* EGCS vs GCC performance
@ 1998-01-12 20:31 Dave Steffen
1998-01-14 4:17 ` jbuck
0 siblings, 1 reply; 12+ messages in thread
From: Dave Steffen @ 1998-01-12 20:31 UTC (permalink / raw)
To: egcs
Hi Folks,
If anybody's interested, I just did a (very) informal performance
test between EGCS 1.0.1 and GCC 2.7.2. The test involved compiling
and executing some heavily-templated numerical code on a HP 715
running HP-UX 9.05.
The code in both cases was the same, although some of the library
material was different; I had to hack a few things to work with
EGCS (or, more accurately, _un-hack_ some gcc things... i.e. I had
to update some syntax to reflect the standard).
The result, in a nutshell, is that EGCS outperforms GCC
significantly in both compile-time and run-time. The downside is
that the executable is bigger - but for numerical work that's
rarely important.
____________________ COMPILATION ____________________
I executed "time make" using GCC:
g++ -ansi -frepo -O3 -I/usr/local/lib/TNT -I/usr/local/lib/C++ -c kubo.C
(... etc etc)
real 5m40.990s
user 4m54.180s
sys 0m30.970s
A lot of time was used recompiling the source to get the
templates right; this took seven iterations. (The -frepo flag
is convenient, but it does take a while the first time.

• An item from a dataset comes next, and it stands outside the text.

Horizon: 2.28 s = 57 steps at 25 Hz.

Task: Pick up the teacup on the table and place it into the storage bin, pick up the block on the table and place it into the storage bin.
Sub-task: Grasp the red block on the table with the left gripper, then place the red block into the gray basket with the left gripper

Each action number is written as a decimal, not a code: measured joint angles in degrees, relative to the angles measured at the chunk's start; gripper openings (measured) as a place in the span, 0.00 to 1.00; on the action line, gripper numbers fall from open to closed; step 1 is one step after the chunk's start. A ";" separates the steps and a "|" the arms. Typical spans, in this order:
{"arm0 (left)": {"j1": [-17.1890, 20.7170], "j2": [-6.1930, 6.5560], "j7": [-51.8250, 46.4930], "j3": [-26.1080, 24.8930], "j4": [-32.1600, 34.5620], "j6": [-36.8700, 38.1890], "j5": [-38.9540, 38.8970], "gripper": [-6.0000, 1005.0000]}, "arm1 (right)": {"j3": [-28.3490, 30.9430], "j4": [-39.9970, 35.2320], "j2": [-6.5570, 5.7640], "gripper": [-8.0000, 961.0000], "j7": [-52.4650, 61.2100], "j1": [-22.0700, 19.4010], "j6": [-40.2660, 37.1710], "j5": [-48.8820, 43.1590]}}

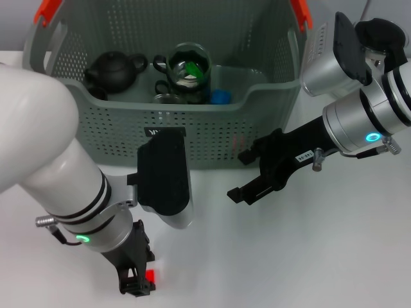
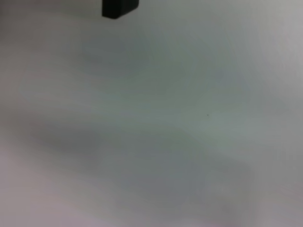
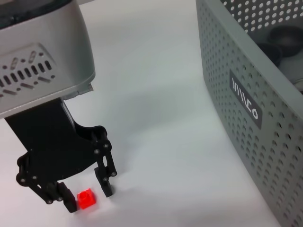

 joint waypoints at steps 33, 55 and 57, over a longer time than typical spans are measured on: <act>-1.01 0.52 -1.36 -23.00 10.18 9.24 -12.67 0.19 | 0.02 -0.23 -0.05 0.98 0.17 -0.16 -0.20 0.00; -19.79 8.91 -4.52 -57.15 -13.06 -4.52 -32.86 0.19 | -2.29 -0.43 0.16 0.98 -0.41 1.00 -2.02 0.29; -20.32 9.12 -5.02 -55.41 -14.10 -8.16 -32.44 0.19 | -2.29 -0.56 0.17 0.98 -0.60 1.01 -2.39 0.33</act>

If all the .rpo files already exist, it's much much faster:
real 1m48.070s
user 1m29.930s
sys 0m9.020s
The same build process with EGCS:
real 1m47.720s
user 1m35.070s
sys 0m8.440s
Which is identical to gcc with the template repository already
built. OTOH this is a build "from scratch", so this still
represents a significant improvement for template-heavy code
(which mine is). Using one of the "manual" template mechanisms
with gcc would probably match this, but then there's the extra
programmer time involved... ;-)
____________________ EXECUTABLE SIZE ____________________
-rwxr-xr-x 1 steffend users 1107024 Jan 12 16:07 kubo* (gcc)

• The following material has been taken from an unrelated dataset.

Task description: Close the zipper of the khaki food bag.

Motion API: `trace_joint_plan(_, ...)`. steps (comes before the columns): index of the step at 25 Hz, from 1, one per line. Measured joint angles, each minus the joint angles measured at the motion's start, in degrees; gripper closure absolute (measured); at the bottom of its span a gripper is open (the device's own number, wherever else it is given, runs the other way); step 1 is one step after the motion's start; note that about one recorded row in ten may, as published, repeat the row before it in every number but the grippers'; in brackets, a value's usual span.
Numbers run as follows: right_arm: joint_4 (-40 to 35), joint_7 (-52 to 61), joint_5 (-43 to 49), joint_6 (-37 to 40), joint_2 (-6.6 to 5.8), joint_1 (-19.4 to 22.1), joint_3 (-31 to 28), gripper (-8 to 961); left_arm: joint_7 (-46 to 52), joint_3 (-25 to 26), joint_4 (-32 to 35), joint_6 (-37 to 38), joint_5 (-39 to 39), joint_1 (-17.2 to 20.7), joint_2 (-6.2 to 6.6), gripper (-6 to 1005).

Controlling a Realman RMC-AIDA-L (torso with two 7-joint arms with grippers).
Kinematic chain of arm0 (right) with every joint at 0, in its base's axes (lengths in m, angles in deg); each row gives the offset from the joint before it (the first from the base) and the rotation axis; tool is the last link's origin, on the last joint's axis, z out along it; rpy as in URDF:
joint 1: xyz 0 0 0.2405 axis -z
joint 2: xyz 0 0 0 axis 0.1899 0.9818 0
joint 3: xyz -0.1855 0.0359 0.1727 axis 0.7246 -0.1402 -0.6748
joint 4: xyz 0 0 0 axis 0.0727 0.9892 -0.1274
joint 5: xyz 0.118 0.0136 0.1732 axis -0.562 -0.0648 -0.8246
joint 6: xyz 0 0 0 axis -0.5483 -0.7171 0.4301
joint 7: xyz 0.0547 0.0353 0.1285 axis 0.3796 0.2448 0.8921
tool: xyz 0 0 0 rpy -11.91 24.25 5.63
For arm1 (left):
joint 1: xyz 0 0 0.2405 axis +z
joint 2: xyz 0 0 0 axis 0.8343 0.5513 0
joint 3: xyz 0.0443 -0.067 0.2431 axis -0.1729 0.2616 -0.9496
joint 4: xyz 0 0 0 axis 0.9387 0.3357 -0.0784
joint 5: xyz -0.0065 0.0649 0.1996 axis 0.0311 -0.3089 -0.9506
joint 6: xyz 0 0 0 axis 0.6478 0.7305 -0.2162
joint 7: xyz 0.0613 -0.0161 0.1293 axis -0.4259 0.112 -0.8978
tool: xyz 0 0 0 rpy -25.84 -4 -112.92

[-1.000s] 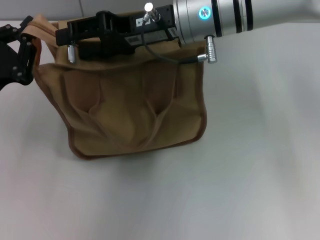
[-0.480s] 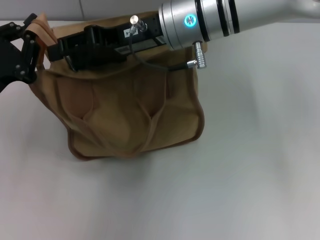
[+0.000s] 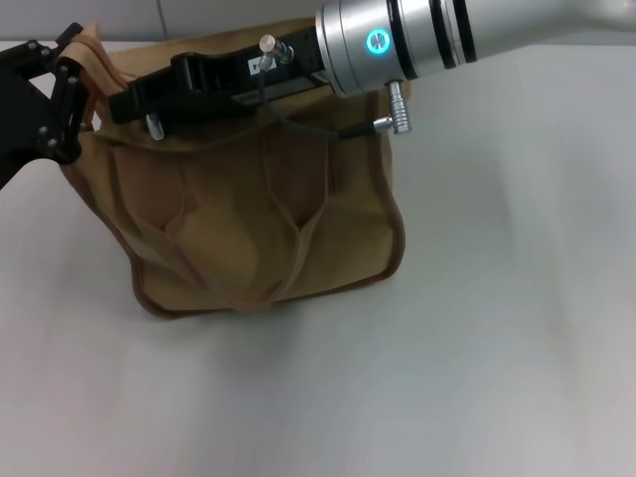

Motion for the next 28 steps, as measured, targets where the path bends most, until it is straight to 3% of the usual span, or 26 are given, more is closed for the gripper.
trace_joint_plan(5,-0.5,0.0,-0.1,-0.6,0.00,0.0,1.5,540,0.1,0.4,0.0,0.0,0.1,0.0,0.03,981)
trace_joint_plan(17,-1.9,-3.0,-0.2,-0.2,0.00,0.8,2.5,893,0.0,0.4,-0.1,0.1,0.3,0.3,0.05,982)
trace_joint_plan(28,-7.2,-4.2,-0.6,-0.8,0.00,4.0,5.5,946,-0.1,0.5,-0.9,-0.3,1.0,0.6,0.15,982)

-rwxr-xr-x 1 steffend users 1572944 Jan 12 16:12 kubo* (egcs)
This is irrelevant for my work, but I thought it was
interesting.
____________________ EXECUTION TIME ____________________
Roughly speaking, the code diagonalizes a 20x20 matrix of
complex<double>s by calling fortran routines out of the LAPACK
library. Obviously this time will be identical for both
compilers. Then there's a _whole lot_ of matrix and vector
multiplication as we fold, spindle, and mutilate the
eigenvectors; this is mostly C++ code (with some more LAPACK
calls here and there).
I ran twice with each executable:
GCC:
real 9m8.840s real 9m13.590s
user 9m5.760s user 9m10.060s
sys 0m1.540s sys 0m1.550s
EGCS:
real 6m17.120s real 7m0.460s
user 5m23.060s user 6m55.750s
sys 0m33.760 sys 0m1.550s
This made me very happy; a 20-30% decrease in runtime is
significant, as most of my runs take a day or two. This will
also be a big help in convincing my advisor (an unrepentant
fortran programmer) that C++ is a good language for numerical
work! ;-)
This is obviously not an exhaustive test. Will your mileage vary? Of
course. But it's a good indication that, even aside from language
standard issues, EGCS is a better compiler than GCC.
Thanks, guys!
--------------------------------------------------------------------------
Dave Steffen Wave after wave will flow with the tide
Dept. of Physics And bury the world as it does
Colorado State University Tide after tide will flow and recede
steffend@lamar.colostate.edu Leaving life to go on as it was...
- Peart / RUSH
"The reason that our people suffer in this way....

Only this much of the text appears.